COMMENTARY

Tirzepatide: 'Exciting' and Promising in Lowering A1c

Anne L. Peters, MD

Disclosures

May 23, 2022

This transcript has been edited for clarity.

The FDA just approved tirzepatide as the first dual GIP/GLP-1 (glucose-dependent insulinotropic polypeptide/glucagon-like peptide-1) receptor agonist on the market for treating type 2 diabetes.

The indication that it currently has is reducing glucose in patients with type 2 diabetes who are not successful with diet and exercise. It doesn't yet have a cardiovascular outcomes indication, nor does it have a weight loss indication. But those are likely coming in the next few years, depending on the results of their clinical trials.

I've done a video in the past on the SURPASS trials, which were the main trials that they did. I want to remind you that these trials included over 6000 patients and they saw an A1c reduction from baseline of around 1.9% to 2.6% from baseline. And these A1c reductions were greater than that seen with 1 mg of semaglutide and greater than with adequately titrated doses of the long-acting insulins degludec and glargine. Clearly it is a very strong drug in terms of glucose lowering.

We've also seen significant weight loss with tirzepatide, which is greater than the agents it was studied against. I think these data are really exciting, and they're the data that the FDA used to approve the drug.

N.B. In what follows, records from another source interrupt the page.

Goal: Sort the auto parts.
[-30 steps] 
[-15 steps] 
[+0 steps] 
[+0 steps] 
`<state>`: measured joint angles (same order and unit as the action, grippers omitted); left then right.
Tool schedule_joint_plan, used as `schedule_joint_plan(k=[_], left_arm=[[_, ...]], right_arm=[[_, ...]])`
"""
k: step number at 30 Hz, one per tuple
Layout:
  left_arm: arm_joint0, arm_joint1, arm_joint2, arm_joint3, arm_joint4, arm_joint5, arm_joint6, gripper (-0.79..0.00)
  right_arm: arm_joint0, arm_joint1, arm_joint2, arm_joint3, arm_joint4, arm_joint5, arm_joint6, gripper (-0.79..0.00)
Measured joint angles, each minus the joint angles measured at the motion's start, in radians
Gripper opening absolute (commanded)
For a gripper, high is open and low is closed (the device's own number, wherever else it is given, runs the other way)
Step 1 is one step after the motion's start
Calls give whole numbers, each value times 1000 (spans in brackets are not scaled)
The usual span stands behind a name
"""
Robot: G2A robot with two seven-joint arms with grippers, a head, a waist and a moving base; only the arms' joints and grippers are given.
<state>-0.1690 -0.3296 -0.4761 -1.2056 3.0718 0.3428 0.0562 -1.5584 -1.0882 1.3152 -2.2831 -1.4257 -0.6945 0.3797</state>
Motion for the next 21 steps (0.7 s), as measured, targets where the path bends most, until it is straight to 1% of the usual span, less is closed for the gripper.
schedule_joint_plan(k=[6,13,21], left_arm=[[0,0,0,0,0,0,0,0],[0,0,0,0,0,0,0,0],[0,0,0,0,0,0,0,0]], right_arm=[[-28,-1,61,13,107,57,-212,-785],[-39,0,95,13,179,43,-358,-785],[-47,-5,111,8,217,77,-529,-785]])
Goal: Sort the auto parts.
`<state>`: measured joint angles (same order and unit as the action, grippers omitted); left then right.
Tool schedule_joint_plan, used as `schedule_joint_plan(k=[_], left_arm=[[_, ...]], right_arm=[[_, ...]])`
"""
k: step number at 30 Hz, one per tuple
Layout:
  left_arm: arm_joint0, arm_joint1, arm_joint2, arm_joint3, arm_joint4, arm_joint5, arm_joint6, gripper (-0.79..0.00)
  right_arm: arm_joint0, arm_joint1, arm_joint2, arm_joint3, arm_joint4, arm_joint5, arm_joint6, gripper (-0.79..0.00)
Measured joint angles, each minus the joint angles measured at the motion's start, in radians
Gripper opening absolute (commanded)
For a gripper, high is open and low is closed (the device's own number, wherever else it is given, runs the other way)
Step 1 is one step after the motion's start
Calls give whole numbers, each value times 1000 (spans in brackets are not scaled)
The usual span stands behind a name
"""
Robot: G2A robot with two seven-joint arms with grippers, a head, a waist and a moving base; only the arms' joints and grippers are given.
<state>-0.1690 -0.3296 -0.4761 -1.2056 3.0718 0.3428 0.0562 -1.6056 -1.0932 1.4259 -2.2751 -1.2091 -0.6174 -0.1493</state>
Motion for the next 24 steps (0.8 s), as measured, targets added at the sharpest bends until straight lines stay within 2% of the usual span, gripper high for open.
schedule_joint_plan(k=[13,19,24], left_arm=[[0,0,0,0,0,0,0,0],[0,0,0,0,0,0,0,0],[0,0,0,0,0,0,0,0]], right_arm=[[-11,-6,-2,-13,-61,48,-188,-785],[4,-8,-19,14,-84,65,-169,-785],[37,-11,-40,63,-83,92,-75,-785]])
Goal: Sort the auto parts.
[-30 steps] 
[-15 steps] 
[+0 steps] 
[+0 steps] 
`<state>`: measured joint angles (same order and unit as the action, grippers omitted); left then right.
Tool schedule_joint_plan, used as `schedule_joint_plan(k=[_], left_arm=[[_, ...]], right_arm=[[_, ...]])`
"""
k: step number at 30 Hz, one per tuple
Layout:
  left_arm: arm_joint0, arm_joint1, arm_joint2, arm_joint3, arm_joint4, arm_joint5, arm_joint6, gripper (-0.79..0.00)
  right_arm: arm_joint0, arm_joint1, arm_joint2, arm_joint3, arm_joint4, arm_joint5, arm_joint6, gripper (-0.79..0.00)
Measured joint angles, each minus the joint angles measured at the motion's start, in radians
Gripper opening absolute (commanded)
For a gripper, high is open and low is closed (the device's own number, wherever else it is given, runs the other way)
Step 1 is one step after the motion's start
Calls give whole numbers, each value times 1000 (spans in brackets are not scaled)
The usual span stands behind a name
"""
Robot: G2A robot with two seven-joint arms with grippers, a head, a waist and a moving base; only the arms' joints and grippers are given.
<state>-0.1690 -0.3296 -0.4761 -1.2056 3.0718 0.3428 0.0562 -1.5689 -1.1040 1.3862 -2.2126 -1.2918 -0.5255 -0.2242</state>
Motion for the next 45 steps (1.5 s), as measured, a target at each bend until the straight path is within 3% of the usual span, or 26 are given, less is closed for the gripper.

Of the remaining trials, the most interesting to me will be the outcomes from the SURPASS Cardiovascular Outcomes study which is being done in over 12,000 people. They're comparing tirzepatide to the existing dulaglutide, which is a GLP-1 receptor agonist that actually has a cardiovascular indication. The results from this trial should be out by the end of 2024 and hopefully it will show cardiovascular benefit.

The other series of studies that are being done are the SURMOUNT trials, looking at the role of tirzepatide in weight loss in people without diabetes. The results from this should be available in the spring of 2023.

Tirzepatide will be available on the market soon and it will come in six different dose strengths starting at 2.5 mg, which is not really a clinically effective dose, and increasing up to the maximum dose of 15 mg. The most common side effects to tirzepatide are similar to the gastrointestinal (GI) side effects that we see with GLP-1 receptor agonists.

Even though I know there are a lot of doses, I'm hopeful that having these slow dose titrations will allow us to reduce some of the GI side effects that we're used to seeing as we use these agents.

It's given once weekly, and it will come in the auto-injector pen that Lilly's dulaglutide is available in, so that patients won't have to learn much in terms of how to give a dose of this agent.

It does carry the same black box warning that the GLP-1 receptor agonists have regarding the risk for medullary thyroid carcinoma. It has the same exclusion for people who have a personal or family history of medullary thyroid carcinoma or an emergent syndrome.

I'm really excited about this drug. I think it's going to help a lot of our patients who still struggle with high A1c levels, and in particular those patients who may be on insulin, patients on insulin who have trouble dosing their insulin or adjusting their insulin. Maybe this will be useful in getting them on either simpler insulin regimens or less insulin.

I don't know yet. I haven't played with it in my practice, but I'm hoping to soon. The one caveat to remember is that it does not have the cardiovascular outcomes indication. And when you have patients with type 2 diabetes and known cardiovascular disease, you may want to stay with an agent that does have a cardiovascular benefit, at least until we have the cardiovascular outcomes trial available with tirzepatide.

This has been Dr. Anne Peters. Thank you.

Anne L. Peters, MD, is a professor of medicine at the University of Southern California (USC) Keck School of Medicine and director of the USC clinical diabetes programs. She has published more than 200 articles, reviews, and abstracts, and three books, on diabetes, and has been an investigator for more than 40 research studies. She has spoken internationally at over 400 programs and serves on many committees of several professional organizations.